===== The data =====

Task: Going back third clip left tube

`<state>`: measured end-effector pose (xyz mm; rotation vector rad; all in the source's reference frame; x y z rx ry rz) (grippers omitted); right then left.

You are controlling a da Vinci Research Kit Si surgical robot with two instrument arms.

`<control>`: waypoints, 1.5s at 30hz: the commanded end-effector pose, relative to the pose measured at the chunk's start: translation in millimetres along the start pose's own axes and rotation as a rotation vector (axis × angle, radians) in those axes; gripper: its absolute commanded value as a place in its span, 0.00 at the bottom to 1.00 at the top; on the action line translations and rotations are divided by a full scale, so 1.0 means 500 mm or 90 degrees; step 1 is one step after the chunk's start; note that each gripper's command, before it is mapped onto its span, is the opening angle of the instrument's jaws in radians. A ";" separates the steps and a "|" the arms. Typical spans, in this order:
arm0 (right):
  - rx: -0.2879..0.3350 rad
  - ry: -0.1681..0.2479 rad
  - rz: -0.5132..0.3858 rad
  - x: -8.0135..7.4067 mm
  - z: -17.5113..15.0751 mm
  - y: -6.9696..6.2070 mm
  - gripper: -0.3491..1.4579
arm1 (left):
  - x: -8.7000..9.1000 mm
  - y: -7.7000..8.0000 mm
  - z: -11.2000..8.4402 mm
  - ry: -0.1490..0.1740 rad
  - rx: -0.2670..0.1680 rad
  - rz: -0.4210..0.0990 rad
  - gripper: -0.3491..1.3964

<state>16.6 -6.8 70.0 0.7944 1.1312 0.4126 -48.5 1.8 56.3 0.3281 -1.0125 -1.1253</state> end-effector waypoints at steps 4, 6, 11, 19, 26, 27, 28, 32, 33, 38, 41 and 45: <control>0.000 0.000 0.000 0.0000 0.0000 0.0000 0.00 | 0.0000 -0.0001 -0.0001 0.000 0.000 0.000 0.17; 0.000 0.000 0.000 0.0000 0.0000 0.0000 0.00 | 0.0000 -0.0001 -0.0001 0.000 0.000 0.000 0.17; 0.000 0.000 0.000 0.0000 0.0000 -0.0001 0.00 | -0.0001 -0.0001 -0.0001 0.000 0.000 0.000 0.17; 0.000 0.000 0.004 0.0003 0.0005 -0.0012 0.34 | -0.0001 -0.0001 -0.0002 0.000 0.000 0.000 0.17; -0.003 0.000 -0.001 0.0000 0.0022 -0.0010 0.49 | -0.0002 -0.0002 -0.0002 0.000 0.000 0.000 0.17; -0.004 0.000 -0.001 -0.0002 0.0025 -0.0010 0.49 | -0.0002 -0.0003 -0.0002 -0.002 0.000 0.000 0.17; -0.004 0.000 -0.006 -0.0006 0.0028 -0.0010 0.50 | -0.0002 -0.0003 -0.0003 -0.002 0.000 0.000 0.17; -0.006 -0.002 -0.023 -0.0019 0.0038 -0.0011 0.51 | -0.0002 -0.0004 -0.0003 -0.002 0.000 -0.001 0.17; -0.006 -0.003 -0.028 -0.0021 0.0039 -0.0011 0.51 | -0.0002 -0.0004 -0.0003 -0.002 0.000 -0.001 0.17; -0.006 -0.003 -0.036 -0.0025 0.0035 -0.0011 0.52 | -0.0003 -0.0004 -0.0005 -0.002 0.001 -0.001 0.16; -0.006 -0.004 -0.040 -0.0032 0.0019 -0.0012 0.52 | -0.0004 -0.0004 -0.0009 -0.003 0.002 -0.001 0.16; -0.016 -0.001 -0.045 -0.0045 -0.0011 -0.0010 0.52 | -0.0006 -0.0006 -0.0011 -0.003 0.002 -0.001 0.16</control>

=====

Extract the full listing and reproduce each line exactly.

• _Output below_:
Task: Going back third clip left tube

`<state>`: measured end-effector pose (xyz mm; rotation vector rad; all in the source's reference frame; x y z rx ry rz) (grippers omitted); right then left.

You are controlling a da Vinci Research Kit Si surgical robot with two instrument arms.

`<control>`: waypoints, 1.5s at 30hz: the commanded end-effector pose, relative to the pose measured at the chunk's start: translation in millimetres along the start pose's own axes and rotation as a rotation vector (axis × angle, radians) in those axes; gripper: its absolute commanded value as a place in its span, 0.00 at the bottom to 1.00 at the top; on the action line translations and rotations are divided by a full scale, so 1.0 means 500 mm or 90 degrees; step 1 is one step after the chunk's start; note that each gripper's command, before it is mapped onto its span, is the opening angle of the instrument's jaws in radians. A ";" separates the steps and a "|" the arms. Typical spans, in this order:
arm0 (right):
  - rx: -0.2879..0.3350 rad
  - ry: -0.1681..0.2479 rad
  - rz: -0.5132..0.3858 rad
  - x: -8.0135..7.4067 mm
  - z: -17.5113..15.0751 mm
  - y: -6.9696..6.2070 mm
  - gripper: -0.3491..1.4579
arm1 (left):
  - x: -8.7000..9.1000 mm
  - y: -7.7000..8.0000 mm
  - z: -11.2000..8.4402 mm
  - ry: -0.1490..0.1740 rad
  - rx: -0.2670..0.1680 rad
  - rz: -0.4210..0.0990 rad
  - gripper: -0.3491..1.3964

<state>16.6 -6.8 70.0 0.7944 1.1312 0.4126 -48.5 1.8 56.3 0.3281 -1.0125 -1.1253</state> end-effector waypoints at steps 4, 6, 11, 19, 26, 27, 28, 32, 33, 38, 41 and 45: <control>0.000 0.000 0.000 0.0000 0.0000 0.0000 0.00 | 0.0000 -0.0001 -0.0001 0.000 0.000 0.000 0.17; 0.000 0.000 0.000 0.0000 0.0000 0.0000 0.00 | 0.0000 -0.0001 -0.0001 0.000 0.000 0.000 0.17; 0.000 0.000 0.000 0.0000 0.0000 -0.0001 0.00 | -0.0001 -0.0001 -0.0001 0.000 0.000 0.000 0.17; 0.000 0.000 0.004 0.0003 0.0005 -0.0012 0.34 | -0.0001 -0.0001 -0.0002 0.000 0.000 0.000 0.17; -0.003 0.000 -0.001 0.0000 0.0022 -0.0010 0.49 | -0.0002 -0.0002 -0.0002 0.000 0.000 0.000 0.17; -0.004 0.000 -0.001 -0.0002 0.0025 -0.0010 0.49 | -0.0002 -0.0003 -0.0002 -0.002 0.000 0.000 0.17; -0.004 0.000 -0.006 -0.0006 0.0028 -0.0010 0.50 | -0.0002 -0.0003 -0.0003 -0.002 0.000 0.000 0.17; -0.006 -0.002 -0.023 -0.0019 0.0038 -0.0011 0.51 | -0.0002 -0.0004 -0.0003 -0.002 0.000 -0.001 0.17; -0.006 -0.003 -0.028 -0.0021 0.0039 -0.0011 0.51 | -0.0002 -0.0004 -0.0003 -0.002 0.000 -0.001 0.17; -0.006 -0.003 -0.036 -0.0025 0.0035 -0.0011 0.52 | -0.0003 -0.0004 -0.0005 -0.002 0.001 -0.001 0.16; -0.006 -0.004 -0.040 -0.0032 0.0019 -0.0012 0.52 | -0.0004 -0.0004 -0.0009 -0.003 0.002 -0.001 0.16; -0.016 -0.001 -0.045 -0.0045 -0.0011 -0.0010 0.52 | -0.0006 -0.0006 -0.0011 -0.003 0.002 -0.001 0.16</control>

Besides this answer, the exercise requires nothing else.